**Work request:** Starting with the line containing "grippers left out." and going on through the line containing "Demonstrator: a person", return the lines of the data below exactly, and only those.

**Records contained in a dataset:**
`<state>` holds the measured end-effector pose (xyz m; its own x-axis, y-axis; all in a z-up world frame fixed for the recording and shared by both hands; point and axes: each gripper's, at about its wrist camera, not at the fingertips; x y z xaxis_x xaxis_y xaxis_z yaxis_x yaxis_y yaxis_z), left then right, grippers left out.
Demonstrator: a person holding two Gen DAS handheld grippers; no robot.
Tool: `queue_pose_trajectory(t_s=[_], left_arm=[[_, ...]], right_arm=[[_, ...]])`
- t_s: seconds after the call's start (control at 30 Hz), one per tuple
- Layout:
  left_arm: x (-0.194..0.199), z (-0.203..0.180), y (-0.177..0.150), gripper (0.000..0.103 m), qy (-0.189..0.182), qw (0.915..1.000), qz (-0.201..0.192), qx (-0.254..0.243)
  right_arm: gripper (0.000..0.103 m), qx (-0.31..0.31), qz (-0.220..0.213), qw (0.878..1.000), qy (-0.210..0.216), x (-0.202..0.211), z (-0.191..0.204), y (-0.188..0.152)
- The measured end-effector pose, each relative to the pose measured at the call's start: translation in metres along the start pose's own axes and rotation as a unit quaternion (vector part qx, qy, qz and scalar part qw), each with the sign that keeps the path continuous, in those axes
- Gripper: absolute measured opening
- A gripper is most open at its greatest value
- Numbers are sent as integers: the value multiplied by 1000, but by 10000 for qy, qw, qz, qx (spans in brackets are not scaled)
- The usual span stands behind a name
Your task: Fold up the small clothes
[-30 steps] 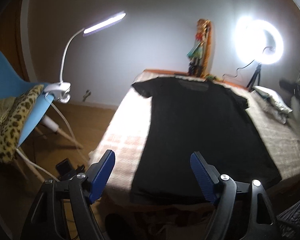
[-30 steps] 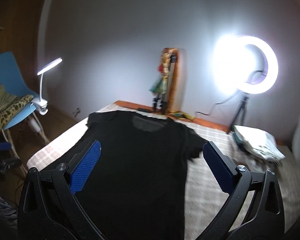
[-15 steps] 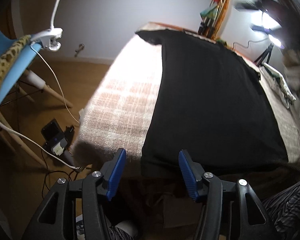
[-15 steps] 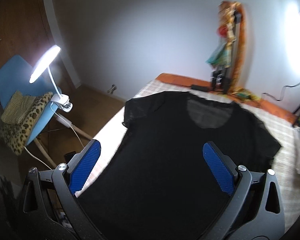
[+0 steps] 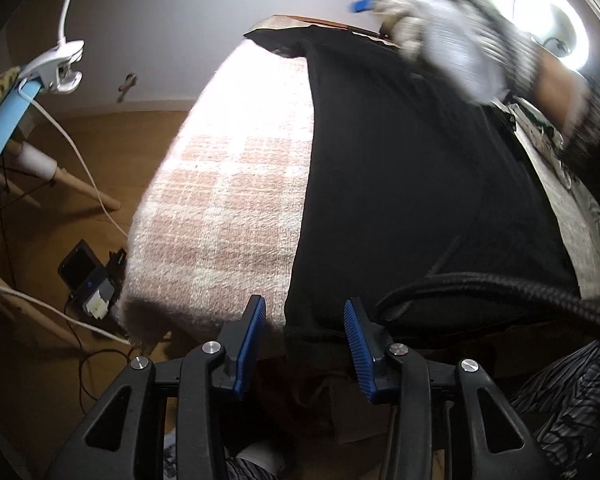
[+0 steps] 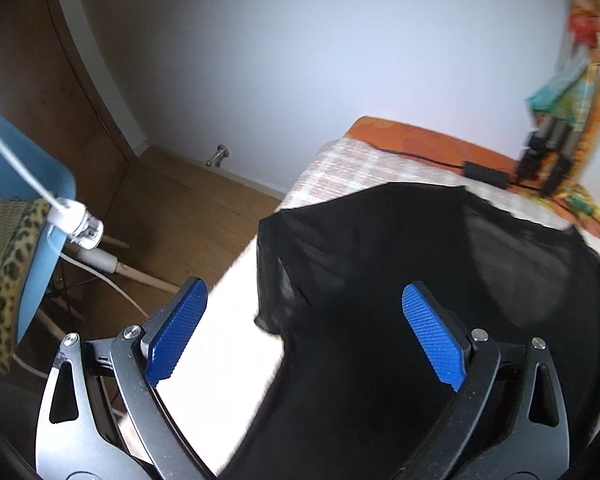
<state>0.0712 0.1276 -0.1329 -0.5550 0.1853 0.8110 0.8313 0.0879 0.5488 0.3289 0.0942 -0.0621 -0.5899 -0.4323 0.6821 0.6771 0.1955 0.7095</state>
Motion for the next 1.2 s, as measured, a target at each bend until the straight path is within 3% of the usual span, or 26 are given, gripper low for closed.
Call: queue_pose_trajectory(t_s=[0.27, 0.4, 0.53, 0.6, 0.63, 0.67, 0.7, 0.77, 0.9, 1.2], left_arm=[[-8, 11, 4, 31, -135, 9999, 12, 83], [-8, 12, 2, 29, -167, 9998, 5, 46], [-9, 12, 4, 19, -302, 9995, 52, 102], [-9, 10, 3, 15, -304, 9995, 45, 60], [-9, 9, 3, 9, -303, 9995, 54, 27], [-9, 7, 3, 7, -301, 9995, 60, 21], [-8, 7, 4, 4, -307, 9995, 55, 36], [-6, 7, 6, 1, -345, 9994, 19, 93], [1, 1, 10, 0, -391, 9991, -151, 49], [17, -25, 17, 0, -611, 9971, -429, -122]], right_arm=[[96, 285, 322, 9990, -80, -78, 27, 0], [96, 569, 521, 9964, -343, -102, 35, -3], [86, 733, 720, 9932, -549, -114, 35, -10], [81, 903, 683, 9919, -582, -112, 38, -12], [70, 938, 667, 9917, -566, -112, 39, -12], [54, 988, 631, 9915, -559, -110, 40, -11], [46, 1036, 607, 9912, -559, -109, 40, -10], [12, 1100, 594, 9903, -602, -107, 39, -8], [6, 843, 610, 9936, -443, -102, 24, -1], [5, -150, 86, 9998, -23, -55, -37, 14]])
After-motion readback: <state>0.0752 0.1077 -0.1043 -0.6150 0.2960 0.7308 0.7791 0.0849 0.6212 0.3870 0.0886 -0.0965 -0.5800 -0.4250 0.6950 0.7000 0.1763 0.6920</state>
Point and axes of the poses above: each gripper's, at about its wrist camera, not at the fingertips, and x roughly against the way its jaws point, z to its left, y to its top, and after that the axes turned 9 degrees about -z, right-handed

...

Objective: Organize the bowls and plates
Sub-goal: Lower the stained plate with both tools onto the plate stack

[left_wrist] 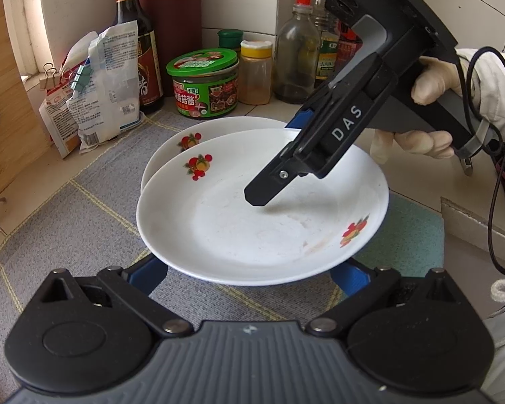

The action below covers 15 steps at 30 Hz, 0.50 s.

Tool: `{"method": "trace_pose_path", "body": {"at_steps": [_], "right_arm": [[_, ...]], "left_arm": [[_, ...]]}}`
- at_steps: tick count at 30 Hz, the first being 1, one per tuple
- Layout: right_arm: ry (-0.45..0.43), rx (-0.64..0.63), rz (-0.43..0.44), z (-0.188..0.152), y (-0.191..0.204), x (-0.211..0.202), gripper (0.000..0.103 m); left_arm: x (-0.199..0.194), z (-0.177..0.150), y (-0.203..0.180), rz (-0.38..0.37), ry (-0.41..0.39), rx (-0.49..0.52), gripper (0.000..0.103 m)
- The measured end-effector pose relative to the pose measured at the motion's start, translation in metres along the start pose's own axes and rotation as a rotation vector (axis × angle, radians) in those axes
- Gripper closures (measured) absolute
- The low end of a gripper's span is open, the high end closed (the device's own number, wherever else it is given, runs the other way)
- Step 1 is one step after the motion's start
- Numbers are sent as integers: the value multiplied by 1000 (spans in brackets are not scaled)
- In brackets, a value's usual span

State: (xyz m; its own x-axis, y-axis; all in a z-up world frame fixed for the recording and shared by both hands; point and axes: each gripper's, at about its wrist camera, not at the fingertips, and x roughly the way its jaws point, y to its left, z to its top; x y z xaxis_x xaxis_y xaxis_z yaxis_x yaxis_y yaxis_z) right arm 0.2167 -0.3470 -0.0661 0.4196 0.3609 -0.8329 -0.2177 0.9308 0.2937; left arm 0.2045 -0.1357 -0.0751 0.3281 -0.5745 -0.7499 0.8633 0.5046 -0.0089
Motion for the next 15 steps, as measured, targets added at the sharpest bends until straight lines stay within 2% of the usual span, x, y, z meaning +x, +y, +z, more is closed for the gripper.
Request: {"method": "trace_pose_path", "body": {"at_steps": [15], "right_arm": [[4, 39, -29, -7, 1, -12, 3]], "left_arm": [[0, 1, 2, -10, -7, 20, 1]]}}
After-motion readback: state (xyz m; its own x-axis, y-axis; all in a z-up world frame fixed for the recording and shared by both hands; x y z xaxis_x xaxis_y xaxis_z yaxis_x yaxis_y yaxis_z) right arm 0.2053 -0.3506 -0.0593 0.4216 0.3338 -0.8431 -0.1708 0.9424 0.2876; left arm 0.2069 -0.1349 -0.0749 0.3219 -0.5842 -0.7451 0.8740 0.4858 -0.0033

**Result below:**
`<state>` holds the measured end-effector pose (xyz m; its own x-axis, y-axis; all in a z-up world frame fixed for the recording and shared by both hands; point and axes: each gripper's, at about its wrist camera, not at the fingertips; x y z xaxis_x xaxis_y xaxis_z yaxis_x yaxis_y yaxis_z), left then right, grippers left out.
Demonstrator: a person holding two Gen DAS handheld grippers; no robot.

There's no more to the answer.